Selain itu, si tukang sayur ini juga terlihat
tegar dan penuh senyum optimis. Bajunya kulihat rapi. Rambutnya yang
bergelombang terlihat klimis. Tak kulihat sekalipun wajah lesu dan tatapan
memelas.
Bagaimana aku bisa mengasihani orang sekuat
itu? Setegar itu?
Aku lantas mengutuk diriku sendiri. Tindakanku.

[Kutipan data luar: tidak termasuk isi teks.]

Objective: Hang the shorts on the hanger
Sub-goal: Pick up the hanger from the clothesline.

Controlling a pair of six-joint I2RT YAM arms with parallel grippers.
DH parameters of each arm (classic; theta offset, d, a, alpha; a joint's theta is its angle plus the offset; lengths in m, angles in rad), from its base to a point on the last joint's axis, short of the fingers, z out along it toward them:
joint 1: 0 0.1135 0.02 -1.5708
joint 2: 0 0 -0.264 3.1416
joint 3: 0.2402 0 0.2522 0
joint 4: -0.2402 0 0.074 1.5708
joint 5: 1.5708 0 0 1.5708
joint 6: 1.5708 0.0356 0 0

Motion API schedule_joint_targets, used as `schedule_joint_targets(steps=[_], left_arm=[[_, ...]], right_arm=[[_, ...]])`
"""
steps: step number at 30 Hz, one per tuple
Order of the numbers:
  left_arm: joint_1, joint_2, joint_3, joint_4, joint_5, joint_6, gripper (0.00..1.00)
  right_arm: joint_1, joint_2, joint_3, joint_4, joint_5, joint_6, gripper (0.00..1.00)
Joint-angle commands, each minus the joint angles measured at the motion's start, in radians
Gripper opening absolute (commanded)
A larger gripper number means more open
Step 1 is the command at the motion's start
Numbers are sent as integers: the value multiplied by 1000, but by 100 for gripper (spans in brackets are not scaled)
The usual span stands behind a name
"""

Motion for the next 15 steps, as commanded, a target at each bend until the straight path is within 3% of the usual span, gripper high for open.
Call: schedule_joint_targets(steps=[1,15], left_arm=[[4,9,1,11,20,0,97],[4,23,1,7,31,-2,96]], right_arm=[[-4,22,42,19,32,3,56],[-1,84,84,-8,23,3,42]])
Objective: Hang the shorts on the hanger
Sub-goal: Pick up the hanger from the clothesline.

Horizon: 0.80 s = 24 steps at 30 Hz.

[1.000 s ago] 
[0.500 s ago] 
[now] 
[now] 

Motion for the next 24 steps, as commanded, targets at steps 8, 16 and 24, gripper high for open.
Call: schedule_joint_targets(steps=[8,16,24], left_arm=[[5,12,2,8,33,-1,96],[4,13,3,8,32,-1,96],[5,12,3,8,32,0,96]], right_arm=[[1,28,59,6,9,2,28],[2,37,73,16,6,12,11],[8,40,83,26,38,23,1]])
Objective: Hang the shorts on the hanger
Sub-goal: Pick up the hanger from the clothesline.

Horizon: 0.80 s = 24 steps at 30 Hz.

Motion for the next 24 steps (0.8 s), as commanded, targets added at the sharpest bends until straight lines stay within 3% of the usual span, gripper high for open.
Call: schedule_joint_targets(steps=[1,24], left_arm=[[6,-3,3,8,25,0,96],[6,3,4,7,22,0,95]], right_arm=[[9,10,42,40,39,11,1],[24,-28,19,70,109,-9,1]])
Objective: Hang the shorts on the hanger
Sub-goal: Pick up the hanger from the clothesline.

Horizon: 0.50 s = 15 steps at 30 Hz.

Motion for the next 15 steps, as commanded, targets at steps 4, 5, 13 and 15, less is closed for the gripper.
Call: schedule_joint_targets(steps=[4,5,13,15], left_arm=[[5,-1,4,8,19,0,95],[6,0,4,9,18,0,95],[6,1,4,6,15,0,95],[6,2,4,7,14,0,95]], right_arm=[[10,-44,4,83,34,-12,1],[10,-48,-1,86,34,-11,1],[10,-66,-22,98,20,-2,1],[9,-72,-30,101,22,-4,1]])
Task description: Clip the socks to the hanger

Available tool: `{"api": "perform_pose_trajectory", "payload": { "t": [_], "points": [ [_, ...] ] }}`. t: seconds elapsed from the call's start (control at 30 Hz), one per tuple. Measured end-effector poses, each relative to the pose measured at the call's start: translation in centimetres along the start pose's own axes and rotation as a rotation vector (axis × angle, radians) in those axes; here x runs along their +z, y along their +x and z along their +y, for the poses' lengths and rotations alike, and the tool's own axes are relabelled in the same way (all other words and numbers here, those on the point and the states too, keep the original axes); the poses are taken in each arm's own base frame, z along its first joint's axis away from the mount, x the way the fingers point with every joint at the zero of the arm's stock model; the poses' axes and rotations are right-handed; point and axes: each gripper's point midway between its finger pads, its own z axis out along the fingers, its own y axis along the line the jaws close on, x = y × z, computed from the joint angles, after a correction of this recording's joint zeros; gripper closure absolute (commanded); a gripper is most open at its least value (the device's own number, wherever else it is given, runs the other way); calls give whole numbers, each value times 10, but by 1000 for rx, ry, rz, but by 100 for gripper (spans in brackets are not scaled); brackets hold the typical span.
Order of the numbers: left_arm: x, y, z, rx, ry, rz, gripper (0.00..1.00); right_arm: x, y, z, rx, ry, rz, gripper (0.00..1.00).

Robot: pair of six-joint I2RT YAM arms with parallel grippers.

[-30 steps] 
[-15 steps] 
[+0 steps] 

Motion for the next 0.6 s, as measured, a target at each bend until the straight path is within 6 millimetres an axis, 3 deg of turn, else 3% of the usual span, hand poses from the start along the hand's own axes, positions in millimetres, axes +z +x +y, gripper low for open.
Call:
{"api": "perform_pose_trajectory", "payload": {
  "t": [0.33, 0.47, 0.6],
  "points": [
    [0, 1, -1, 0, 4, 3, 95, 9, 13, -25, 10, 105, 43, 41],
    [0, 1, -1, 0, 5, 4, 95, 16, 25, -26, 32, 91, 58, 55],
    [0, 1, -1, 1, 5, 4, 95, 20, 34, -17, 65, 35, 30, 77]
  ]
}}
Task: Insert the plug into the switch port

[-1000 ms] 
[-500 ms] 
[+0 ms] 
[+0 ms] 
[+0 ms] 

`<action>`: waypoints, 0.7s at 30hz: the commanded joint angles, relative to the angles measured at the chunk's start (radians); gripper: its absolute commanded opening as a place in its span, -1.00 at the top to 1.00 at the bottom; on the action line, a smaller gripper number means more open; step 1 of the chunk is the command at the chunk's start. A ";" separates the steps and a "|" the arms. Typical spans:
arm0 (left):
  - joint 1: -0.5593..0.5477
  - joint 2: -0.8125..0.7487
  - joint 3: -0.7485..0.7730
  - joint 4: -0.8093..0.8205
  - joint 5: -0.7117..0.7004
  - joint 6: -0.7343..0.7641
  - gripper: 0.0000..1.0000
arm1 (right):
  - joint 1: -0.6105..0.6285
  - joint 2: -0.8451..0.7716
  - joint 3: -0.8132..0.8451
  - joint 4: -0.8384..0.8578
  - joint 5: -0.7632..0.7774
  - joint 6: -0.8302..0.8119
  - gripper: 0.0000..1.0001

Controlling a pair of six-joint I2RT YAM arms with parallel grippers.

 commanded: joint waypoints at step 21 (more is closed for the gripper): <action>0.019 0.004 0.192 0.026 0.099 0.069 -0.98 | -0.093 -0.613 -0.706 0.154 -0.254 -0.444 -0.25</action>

Asumsiku. Bukankah memang tidak patut mengasihani orang yang lebih kuat
daripada diri kita? Menasihati sabar kepada orang yang lebih ikhlas daripada
kita?
Mungkin juga ini bahasa universal atau bahasa
pertanda yang Allah kirimkan kepadaku. Satu pelajaran penting lagi pagi ini,
yaitu berhentilah mengasihani dan mengutuk diri sendiri. Kesalahan sudah
terjadi. Badai sudah berlalu. Dan aku sudah mencoba memperbaikinya. Setelah
maksimal, ikhlaskanlah. Terimalah. Dan berdirilah lebih kokoh. Lalu, tataplah
matahari pagi dengan penuh semangat dan optimisme tinggi.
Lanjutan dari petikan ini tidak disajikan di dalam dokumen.